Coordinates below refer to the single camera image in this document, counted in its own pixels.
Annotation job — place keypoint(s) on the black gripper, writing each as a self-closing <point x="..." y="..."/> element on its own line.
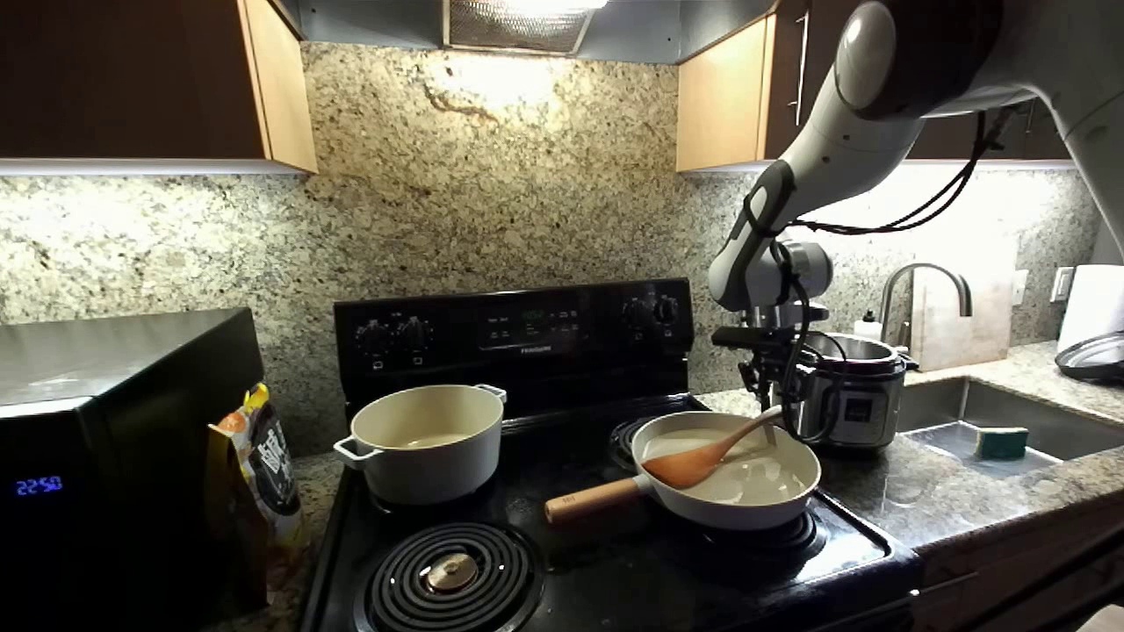
<point x="773" y="353"/>

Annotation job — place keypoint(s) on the wooden spatula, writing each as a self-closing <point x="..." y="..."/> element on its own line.
<point x="696" y="465"/>

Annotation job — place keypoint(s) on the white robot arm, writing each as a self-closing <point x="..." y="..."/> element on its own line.
<point x="900" y="63"/>

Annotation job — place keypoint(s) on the stainless pressure cooker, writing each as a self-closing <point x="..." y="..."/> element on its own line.
<point x="850" y="393"/>

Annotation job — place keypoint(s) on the white soap bottle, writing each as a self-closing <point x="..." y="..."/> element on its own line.
<point x="869" y="328"/>

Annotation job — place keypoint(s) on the black electric stove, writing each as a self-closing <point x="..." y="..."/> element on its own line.
<point x="530" y="460"/>

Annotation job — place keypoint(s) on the chrome kitchen faucet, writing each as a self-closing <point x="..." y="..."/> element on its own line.
<point x="895" y="328"/>

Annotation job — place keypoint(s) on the green sponge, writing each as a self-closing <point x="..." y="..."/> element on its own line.
<point x="1002" y="443"/>

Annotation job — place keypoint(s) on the right upper wooden cabinet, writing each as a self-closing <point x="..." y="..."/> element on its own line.
<point x="740" y="90"/>

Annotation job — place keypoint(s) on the wooden cabinet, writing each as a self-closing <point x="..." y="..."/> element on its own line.
<point x="152" y="90"/>
<point x="740" y="90"/>

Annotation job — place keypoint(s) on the steel sink basin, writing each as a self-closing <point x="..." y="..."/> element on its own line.
<point x="948" y="413"/>

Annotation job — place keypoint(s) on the dark object on counter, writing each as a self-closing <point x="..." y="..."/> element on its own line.
<point x="1096" y="361"/>

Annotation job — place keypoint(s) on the range hood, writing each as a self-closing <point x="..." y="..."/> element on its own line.
<point x="582" y="31"/>

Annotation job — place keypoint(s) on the snack bag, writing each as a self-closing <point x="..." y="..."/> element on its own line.
<point x="246" y="472"/>

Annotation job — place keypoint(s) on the black microwave oven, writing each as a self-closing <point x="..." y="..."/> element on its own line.
<point x="102" y="472"/>

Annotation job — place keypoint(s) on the left upper wooden cabinet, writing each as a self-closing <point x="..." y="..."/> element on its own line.
<point x="152" y="90"/>

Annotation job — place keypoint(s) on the cream frying pan wooden handle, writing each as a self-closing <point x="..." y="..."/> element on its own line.
<point x="765" y="482"/>

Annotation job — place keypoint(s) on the cream pot with handles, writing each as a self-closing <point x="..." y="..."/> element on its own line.
<point x="426" y="443"/>

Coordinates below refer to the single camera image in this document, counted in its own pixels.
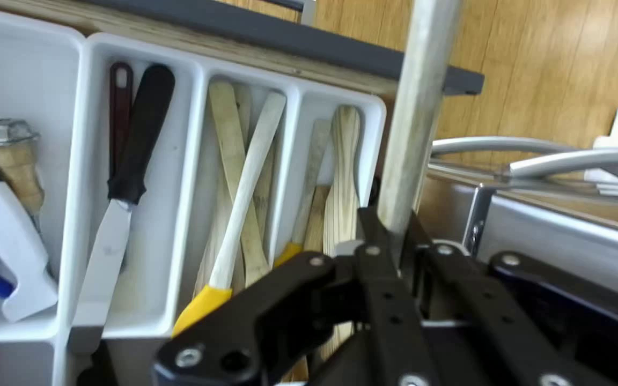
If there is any white handled utensil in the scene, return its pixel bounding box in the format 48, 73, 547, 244
0, 180, 58, 321

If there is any yellow tipped spatula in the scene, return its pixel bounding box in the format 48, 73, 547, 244
171, 83, 286, 335

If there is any open wooden kitchen drawer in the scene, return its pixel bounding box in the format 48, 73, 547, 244
0, 0, 488, 99

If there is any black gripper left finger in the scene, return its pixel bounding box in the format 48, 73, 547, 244
155, 208, 438, 386

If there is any wooden handled opener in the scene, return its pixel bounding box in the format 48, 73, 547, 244
0, 117, 46, 214

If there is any white cutlery tray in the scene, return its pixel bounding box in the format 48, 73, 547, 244
0, 1, 386, 386

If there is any black handled icing spatula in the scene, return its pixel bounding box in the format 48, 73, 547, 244
74, 64, 177, 331

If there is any wooden spoon in tray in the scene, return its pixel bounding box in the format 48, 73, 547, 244
324, 105, 361, 256

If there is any wooden spoon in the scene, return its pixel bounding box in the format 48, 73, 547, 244
324, 105, 361, 256
377, 0, 462, 235

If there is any stainless steel refrigerator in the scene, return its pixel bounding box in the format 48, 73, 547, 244
420, 112, 618, 292

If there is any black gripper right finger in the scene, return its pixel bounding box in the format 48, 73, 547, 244
416, 242, 618, 386

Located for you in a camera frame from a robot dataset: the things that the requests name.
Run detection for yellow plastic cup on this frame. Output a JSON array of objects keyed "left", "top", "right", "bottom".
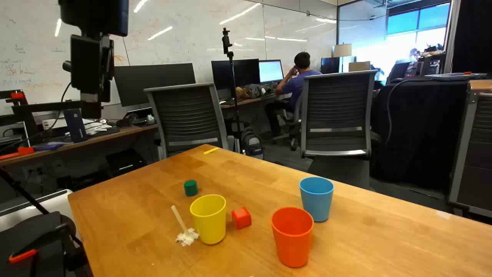
[{"left": 189, "top": 194, "right": 225, "bottom": 245}]

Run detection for grey office chair left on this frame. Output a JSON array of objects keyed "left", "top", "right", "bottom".
[{"left": 144, "top": 83, "right": 229, "bottom": 160}]

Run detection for grey office chair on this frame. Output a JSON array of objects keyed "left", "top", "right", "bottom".
[
  {"left": 144, "top": 83, "right": 229, "bottom": 160},
  {"left": 299, "top": 69, "right": 375, "bottom": 157}
]

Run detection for seated person in blue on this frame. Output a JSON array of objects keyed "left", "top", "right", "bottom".
[{"left": 264, "top": 53, "right": 318, "bottom": 137}]

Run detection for lit computer monitor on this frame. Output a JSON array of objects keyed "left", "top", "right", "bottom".
[{"left": 258, "top": 60, "right": 282, "bottom": 83}]

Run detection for green cylinder block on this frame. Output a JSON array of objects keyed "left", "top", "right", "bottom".
[{"left": 184, "top": 180, "right": 198, "bottom": 197}]

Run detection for red cube block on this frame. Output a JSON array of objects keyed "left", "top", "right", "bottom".
[{"left": 232, "top": 208, "right": 252, "bottom": 230}]

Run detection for blue plastic cup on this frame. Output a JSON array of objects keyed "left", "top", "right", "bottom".
[{"left": 299, "top": 177, "right": 333, "bottom": 223}]

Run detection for grey office chair right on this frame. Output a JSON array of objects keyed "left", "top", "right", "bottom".
[{"left": 299, "top": 69, "right": 375, "bottom": 157}]

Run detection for orange plastic cup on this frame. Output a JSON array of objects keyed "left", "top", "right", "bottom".
[{"left": 270, "top": 206, "right": 313, "bottom": 268}]

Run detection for black tripod stand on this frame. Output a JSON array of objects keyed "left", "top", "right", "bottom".
[{"left": 221, "top": 28, "right": 242, "bottom": 153}]

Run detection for white plastic stick piece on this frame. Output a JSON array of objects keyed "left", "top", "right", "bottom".
[{"left": 170, "top": 205, "right": 198, "bottom": 246}]

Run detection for black computer monitor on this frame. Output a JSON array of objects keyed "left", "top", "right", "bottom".
[{"left": 113, "top": 63, "right": 195, "bottom": 106}]

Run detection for black camera on mount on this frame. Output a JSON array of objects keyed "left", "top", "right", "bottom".
[{"left": 58, "top": 0, "right": 129, "bottom": 119}]

◇ ◇ ◇ ◇ ◇

## [Problem details]
Would you output the data exactly, without any of its images?

## [Answer to this exercise]
Coordinates below refer to the single camera image in this document, counted in its own pixels.
Annotation job — place keypoint(s) on the black gripper, writing each as a self-closing <point x="..." y="..."/> element on its own line.
<point x="773" y="353"/>

Annotation job — place keypoint(s) on the wooden spatula, writing each as a self-closing <point x="..." y="..."/> element on its own line.
<point x="696" y="465"/>

Annotation job — place keypoint(s) on the white robot arm, writing each as a self-closing <point x="..." y="..."/> element on its own line.
<point x="900" y="63"/>

Annotation job — place keypoint(s) on the stainless pressure cooker, writing each as a self-closing <point x="..." y="..."/> element on its own line.
<point x="850" y="393"/>

Annotation job — place keypoint(s) on the white soap bottle, writing each as a self-closing <point x="..." y="..."/> element on its own line.
<point x="869" y="328"/>

Annotation job — place keypoint(s) on the black electric stove, writing each as a self-closing <point x="..." y="..."/> element on its own line.
<point x="530" y="460"/>

Annotation job — place keypoint(s) on the chrome kitchen faucet, writing each as a self-closing <point x="..." y="..."/> element on its own line.
<point x="895" y="328"/>

Annotation job — place keypoint(s) on the green sponge, writing each as a self-closing <point x="..." y="..."/> element on its own line.
<point x="1002" y="443"/>

Annotation job — place keypoint(s) on the right upper wooden cabinet, writing each as a self-closing <point x="..." y="..."/> element on its own line.
<point x="740" y="90"/>

Annotation job — place keypoint(s) on the wooden cabinet, writing each as a self-closing <point x="..." y="..."/> element on its own line.
<point x="152" y="90"/>
<point x="740" y="90"/>

Annotation job — place keypoint(s) on the steel sink basin, writing each as a self-closing <point x="..." y="..."/> element on its own line.
<point x="948" y="413"/>

Annotation job — place keypoint(s) on the dark object on counter, writing each as a self-closing <point x="..." y="..."/> element on its own line.
<point x="1096" y="361"/>

Annotation job — place keypoint(s) on the range hood, writing each as a self-closing <point x="..." y="..."/> element on its own line.
<point x="582" y="31"/>

Annotation job — place keypoint(s) on the snack bag, writing each as a self-closing <point x="..." y="..."/> element on its own line.
<point x="246" y="472"/>

Annotation job — place keypoint(s) on the black microwave oven, writing each as a self-closing <point x="..." y="..."/> element on its own line.
<point x="102" y="472"/>

Annotation job — place keypoint(s) on the left upper wooden cabinet, writing each as a self-closing <point x="..." y="..."/> element on its own line.
<point x="152" y="90"/>

Annotation job — place keypoint(s) on the cream frying pan wooden handle, writing each as a self-closing <point x="..." y="..."/> element on its own line.
<point x="765" y="482"/>

Annotation job — place keypoint(s) on the cream pot with handles, writing each as a self-closing <point x="..." y="..."/> element on its own line.
<point x="426" y="443"/>

Coordinates below refer to the single camera image in this document, counted in its own pixels.
If there is any white handled utensil in the scene, return its pixel bounding box in the format 48, 73, 547, 244
0, 180, 58, 321

If there is any yellow tipped spatula in the scene, return its pixel bounding box in the format 48, 73, 547, 244
171, 83, 286, 335

If there is any open wooden kitchen drawer in the scene, return its pixel bounding box in the format 48, 73, 547, 244
0, 0, 488, 99

If there is any black gripper left finger in the scene, return its pixel bounding box in the format 48, 73, 547, 244
155, 208, 438, 386

If there is any wooden handled opener in the scene, return its pixel bounding box in the format 48, 73, 547, 244
0, 117, 46, 214

If there is any white cutlery tray in the scene, return its pixel bounding box in the format 48, 73, 547, 244
0, 1, 386, 386

If there is any black handled icing spatula in the scene, return its pixel bounding box in the format 48, 73, 547, 244
74, 64, 177, 331

If there is any wooden spoon in tray in the scene, return its pixel bounding box in the format 48, 73, 547, 244
324, 105, 361, 256

If there is any wooden spoon in the scene, return its pixel bounding box in the format 48, 73, 547, 244
324, 105, 361, 256
377, 0, 462, 235

If there is any stainless steel refrigerator in the scene, return its pixel bounding box in the format 48, 73, 547, 244
420, 112, 618, 292

If there is any black gripper right finger in the scene, return its pixel bounding box in the format 48, 73, 547, 244
416, 242, 618, 386

Located for you in a camera frame from a robot dataset: the things that the requests name.
Run detection for yellow plastic cup on this frame. Output a JSON array of objects keyed "left", "top", "right", "bottom".
[{"left": 189, "top": 194, "right": 225, "bottom": 245}]

Run detection for grey office chair left on this frame. Output a JSON array of objects keyed "left", "top", "right", "bottom".
[{"left": 144, "top": 83, "right": 229, "bottom": 160}]

Run detection for grey office chair on this frame. Output a JSON array of objects keyed "left", "top", "right", "bottom".
[
  {"left": 144, "top": 83, "right": 229, "bottom": 160},
  {"left": 299, "top": 69, "right": 375, "bottom": 157}
]

Run detection for seated person in blue on this frame. Output a JSON array of objects keyed "left", "top", "right", "bottom".
[{"left": 264, "top": 53, "right": 318, "bottom": 137}]

Run detection for lit computer monitor on this frame. Output a JSON array of objects keyed "left", "top", "right", "bottom".
[{"left": 258, "top": 60, "right": 282, "bottom": 83}]

Run detection for green cylinder block on this frame. Output a JSON array of objects keyed "left", "top", "right", "bottom".
[{"left": 184, "top": 180, "right": 198, "bottom": 197}]

Run detection for red cube block on this frame. Output a JSON array of objects keyed "left", "top", "right", "bottom".
[{"left": 232, "top": 208, "right": 252, "bottom": 230}]

Run detection for blue plastic cup on this frame. Output a JSON array of objects keyed "left", "top", "right", "bottom".
[{"left": 299, "top": 177, "right": 333, "bottom": 223}]

Run detection for grey office chair right on this frame. Output a JSON array of objects keyed "left", "top", "right", "bottom".
[{"left": 299, "top": 69, "right": 375, "bottom": 157}]

Run detection for orange plastic cup on this frame. Output a JSON array of objects keyed "left", "top", "right", "bottom".
[{"left": 270, "top": 206, "right": 313, "bottom": 268}]

Run detection for black tripod stand on this frame. Output a JSON array of objects keyed "left", "top", "right", "bottom".
[{"left": 221, "top": 28, "right": 242, "bottom": 153}]

Run detection for white plastic stick piece on this frame. Output a JSON array of objects keyed "left", "top", "right", "bottom".
[{"left": 170, "top": 205, "right": 198, "bottom": 246}]

Run detection for black computer monitor on this frame. Output a JSON array of objects keyed "left", "top", "right", "bottom".
[{"left": 113, "top": 63, "right": 195, "bottom": 106}]

Run detection for black camera on mount on this frame. Output a JSON array of objects keyed "left", "top", "right", "bottom".
[{"left": 58, "top": 0, "right": 129, "bottom": 119}]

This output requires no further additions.